Wedding-ring-on-hand-670x350

Modern society has placed a huge premium on the stage of marriage.  You see it within the news, in movies, family and your own social network.  But the reality is that marriage is a temporary measure given to us by God.  The ultimate reality is that in heaven there will be no marriage (Matthew 22:30).  Our meaning in life is not primarily sex (as the world would have it) or having a fancy ceremony or someone saying to your face “I love you”.  As wonderful as all of these are, they are only shadows of what is greater.  The greatest measure in life is to worship God and enjoy him.  Everything we do in life is know our creator deeper.  Marriage, even in a heterosexual context can lead to utter disaster if its pursuits are selfish and not Christ-centered.  So then, the Christian ideal is not that a person must be married, but that they have an intimate relationship with Jesus.  Marriage is a blessing for us to achieve such a goal.  Also for that reason, singleness and celibacy is not a doomsday card because it facilitates the primary goal of life even easier than being married.  It would do us great good if we remind ourselves of this.
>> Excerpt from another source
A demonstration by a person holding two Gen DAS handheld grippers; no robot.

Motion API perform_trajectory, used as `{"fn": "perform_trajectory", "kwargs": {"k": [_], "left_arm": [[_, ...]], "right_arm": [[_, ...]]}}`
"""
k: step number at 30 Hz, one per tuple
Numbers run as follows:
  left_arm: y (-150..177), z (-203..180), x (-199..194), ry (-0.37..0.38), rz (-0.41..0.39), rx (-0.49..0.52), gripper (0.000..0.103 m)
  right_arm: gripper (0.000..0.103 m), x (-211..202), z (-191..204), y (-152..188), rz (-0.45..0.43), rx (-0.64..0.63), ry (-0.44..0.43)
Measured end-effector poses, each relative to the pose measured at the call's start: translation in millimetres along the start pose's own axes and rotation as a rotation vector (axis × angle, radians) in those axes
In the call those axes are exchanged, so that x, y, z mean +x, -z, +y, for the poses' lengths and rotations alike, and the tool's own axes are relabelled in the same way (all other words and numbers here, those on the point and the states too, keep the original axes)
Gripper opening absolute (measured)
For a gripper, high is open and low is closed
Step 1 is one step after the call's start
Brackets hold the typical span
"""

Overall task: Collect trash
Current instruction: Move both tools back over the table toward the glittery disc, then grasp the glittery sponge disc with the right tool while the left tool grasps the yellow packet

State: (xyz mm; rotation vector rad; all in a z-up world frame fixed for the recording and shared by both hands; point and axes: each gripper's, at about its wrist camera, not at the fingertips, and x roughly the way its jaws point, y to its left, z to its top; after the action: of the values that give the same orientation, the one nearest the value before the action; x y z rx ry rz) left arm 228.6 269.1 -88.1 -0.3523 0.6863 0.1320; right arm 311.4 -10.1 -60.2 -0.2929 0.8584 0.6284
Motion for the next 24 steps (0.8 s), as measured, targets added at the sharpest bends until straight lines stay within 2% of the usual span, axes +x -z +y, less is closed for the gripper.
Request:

I’ve been living 31 years cold-turkey waiting for the suitable companion and being straight doesn’t make it any different.  If you’re struggling, I want to say that I sympathize with you and understand a bit about the loneliness that you face.  The desire to be accepted by somebody, loved for who you are, taken care of, or just given a listening ear is all too familiar.  It hurts, and even God himself said, “it is not good for a man to be alone”.  So then, our human nature is to be in companionship.  But Jesus suffered far greater and understands your pain, even if we don’t want to believe it.  He was the greatest bachelor who ever lived, yet also the most loneliest .  I can only wonder if the human side of Jesus desired for a female mate.  But to this I know, he can relate to us in every way: “For we do not have a high priest who is unable to empathize with our weaknesses, but we have one who has been tempted in every way, just as we are–yet he did not sin.” – Hebrews 4:15

We need to look at the root cause and not at the symptoms.  The root cause is our dissatisfaction with God and the need for companionship.  Marriage cannot solve the first problem, and it can only temporarily cope with the second.  May you go to the Lord in prayer and a deeper sense of his love for you today.